▶ [Data]:
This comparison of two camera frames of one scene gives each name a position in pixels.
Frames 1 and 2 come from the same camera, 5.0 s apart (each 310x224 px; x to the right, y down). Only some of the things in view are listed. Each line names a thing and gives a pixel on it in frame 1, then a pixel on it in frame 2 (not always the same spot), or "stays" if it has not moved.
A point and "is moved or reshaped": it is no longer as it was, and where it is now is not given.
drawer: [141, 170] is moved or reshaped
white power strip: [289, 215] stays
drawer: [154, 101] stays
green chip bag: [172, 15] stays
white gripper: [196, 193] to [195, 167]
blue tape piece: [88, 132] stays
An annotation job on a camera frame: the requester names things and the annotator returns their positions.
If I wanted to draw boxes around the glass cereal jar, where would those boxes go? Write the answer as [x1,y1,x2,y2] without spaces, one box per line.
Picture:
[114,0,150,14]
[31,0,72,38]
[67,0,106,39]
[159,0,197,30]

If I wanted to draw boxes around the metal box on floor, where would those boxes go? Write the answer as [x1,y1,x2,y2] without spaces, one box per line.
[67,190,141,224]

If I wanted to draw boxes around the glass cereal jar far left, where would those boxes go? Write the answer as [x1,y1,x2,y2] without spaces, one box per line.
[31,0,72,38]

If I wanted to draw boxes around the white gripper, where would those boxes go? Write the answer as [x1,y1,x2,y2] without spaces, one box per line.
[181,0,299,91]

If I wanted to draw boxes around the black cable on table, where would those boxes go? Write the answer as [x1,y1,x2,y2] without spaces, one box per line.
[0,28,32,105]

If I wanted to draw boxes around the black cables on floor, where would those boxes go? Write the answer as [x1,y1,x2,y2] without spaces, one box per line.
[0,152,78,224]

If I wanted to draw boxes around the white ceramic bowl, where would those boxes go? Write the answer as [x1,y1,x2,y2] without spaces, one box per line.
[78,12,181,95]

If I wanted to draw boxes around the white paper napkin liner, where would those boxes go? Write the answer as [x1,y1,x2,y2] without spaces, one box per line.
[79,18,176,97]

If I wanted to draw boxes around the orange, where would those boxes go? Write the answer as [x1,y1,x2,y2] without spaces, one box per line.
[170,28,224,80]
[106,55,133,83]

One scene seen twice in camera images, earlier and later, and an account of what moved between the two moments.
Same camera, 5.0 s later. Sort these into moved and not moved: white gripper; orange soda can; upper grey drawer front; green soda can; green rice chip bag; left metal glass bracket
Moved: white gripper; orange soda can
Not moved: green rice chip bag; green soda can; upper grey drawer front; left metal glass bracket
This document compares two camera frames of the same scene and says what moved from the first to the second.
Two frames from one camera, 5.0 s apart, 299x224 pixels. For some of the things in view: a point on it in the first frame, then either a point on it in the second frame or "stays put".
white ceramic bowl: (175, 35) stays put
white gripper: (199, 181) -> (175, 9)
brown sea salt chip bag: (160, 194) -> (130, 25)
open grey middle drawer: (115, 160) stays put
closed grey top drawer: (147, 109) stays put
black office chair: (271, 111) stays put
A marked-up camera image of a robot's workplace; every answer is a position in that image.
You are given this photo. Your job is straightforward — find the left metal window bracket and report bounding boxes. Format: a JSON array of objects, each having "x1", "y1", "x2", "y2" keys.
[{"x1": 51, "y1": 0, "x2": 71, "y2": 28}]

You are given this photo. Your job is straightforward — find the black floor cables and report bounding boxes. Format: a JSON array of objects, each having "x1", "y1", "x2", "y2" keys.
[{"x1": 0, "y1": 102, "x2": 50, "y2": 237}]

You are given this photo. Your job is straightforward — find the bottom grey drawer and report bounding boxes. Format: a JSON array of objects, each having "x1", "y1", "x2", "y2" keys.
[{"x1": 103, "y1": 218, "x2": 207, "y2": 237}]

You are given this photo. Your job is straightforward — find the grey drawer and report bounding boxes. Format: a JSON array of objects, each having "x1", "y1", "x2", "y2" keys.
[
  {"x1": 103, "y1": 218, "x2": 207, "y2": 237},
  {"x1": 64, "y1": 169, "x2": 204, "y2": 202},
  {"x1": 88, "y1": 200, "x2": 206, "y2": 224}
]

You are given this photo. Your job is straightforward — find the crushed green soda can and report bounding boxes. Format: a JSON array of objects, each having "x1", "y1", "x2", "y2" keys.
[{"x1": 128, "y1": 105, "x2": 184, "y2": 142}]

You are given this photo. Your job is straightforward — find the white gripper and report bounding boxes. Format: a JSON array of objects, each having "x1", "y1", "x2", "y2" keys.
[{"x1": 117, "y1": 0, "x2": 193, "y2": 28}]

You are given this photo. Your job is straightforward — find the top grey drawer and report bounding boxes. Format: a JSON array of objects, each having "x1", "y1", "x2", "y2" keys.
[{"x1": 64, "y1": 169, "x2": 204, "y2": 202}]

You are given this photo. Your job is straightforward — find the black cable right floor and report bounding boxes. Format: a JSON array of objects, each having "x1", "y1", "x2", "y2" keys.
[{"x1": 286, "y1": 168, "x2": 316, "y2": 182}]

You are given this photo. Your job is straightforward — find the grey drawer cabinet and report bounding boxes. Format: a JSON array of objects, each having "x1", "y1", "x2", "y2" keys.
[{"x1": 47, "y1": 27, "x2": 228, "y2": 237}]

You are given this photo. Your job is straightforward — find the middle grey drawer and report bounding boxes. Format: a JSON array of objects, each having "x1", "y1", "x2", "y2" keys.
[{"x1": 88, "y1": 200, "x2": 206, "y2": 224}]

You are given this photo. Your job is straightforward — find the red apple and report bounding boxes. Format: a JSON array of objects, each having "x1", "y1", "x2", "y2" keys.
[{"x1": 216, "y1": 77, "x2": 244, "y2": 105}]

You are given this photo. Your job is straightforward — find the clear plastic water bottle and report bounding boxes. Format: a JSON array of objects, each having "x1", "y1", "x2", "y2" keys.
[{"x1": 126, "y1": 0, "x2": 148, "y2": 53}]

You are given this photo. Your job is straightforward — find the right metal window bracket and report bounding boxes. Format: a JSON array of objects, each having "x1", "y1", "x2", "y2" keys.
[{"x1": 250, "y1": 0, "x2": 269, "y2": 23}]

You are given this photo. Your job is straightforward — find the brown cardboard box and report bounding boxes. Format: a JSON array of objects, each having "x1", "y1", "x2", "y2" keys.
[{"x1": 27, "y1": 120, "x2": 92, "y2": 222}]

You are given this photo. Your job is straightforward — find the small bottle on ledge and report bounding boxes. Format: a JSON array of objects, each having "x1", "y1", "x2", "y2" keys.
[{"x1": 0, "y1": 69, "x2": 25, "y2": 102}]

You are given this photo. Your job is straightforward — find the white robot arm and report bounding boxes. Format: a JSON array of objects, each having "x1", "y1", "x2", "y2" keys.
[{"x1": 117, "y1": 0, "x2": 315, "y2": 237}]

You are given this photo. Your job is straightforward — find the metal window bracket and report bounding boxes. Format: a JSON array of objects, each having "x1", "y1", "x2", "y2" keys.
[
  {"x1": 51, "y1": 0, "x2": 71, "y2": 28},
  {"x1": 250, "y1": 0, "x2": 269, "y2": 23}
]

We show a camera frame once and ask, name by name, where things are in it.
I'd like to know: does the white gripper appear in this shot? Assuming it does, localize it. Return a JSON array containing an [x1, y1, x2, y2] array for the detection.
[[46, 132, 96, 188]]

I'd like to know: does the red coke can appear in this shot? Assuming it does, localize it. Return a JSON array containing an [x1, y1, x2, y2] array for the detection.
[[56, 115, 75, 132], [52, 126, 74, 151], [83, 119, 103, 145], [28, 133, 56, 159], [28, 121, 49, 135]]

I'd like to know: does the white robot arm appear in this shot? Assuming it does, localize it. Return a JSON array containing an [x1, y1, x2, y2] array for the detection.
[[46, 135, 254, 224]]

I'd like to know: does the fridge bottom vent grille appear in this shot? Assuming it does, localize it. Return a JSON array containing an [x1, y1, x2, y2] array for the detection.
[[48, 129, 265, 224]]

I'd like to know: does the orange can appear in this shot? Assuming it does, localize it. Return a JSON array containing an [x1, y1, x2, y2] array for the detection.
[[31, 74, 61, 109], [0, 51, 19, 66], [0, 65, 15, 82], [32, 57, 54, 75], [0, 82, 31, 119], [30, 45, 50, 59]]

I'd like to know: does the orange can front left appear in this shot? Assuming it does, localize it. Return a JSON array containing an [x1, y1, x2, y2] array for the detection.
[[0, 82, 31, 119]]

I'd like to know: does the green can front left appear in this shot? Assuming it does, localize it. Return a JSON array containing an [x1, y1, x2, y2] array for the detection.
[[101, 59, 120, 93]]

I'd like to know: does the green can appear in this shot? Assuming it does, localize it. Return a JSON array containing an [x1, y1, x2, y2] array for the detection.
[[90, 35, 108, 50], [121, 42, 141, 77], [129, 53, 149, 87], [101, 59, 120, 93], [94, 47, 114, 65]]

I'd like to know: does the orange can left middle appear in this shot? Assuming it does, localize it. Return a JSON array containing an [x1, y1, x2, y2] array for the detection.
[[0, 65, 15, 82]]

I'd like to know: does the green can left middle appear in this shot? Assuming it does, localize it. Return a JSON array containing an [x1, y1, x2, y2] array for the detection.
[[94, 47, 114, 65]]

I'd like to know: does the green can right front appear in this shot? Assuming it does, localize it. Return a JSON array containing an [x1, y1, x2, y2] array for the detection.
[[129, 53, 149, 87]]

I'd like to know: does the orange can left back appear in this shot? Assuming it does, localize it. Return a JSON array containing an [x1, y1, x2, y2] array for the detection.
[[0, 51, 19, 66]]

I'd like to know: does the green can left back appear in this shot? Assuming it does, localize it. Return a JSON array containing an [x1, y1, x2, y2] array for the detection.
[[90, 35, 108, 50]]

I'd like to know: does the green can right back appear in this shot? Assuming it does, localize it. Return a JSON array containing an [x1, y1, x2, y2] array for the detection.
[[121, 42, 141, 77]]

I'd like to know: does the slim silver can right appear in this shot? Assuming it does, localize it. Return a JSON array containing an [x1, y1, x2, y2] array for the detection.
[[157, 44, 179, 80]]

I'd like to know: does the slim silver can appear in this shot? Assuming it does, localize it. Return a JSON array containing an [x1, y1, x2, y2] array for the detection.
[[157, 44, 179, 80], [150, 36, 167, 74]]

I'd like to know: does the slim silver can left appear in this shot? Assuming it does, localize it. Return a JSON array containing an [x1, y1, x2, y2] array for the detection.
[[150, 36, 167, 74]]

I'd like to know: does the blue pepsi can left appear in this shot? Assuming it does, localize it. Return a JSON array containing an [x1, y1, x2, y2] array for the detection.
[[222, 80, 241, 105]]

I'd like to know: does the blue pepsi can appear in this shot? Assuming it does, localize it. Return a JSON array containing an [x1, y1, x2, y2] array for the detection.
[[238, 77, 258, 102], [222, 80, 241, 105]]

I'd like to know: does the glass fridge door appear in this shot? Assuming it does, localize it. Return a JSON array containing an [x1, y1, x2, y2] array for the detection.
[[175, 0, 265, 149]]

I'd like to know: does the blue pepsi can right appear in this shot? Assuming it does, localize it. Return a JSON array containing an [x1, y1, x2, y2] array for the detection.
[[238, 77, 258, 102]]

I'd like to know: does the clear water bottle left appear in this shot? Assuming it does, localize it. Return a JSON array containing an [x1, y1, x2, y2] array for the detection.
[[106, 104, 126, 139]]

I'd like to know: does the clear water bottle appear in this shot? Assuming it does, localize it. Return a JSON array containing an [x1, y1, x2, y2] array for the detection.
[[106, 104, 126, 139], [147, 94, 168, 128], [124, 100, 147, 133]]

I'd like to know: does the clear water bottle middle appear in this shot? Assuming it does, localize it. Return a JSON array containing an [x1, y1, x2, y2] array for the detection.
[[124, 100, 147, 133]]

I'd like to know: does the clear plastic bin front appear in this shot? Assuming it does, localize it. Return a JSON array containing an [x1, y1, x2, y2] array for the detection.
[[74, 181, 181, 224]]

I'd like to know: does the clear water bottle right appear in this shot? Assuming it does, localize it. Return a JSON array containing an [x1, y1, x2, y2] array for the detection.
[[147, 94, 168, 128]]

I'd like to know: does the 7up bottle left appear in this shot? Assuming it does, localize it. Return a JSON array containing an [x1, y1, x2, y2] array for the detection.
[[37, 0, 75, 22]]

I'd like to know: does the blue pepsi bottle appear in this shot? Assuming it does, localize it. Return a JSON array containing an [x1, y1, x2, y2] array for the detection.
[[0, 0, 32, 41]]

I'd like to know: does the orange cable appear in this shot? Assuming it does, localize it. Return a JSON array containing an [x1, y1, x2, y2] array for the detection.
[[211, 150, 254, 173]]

▶ [Work task]:
Each line holding the word "second" must be copied from the data.

▶ [Result]:
This document compares two camera frames of the same scene and says what moved from the first to the second.
Two frames from one camera, 5.0 s apart, 299x224 pixels. For some of the things in view: a point on it in the first frame, then either a point on it in the second frame or "stays put".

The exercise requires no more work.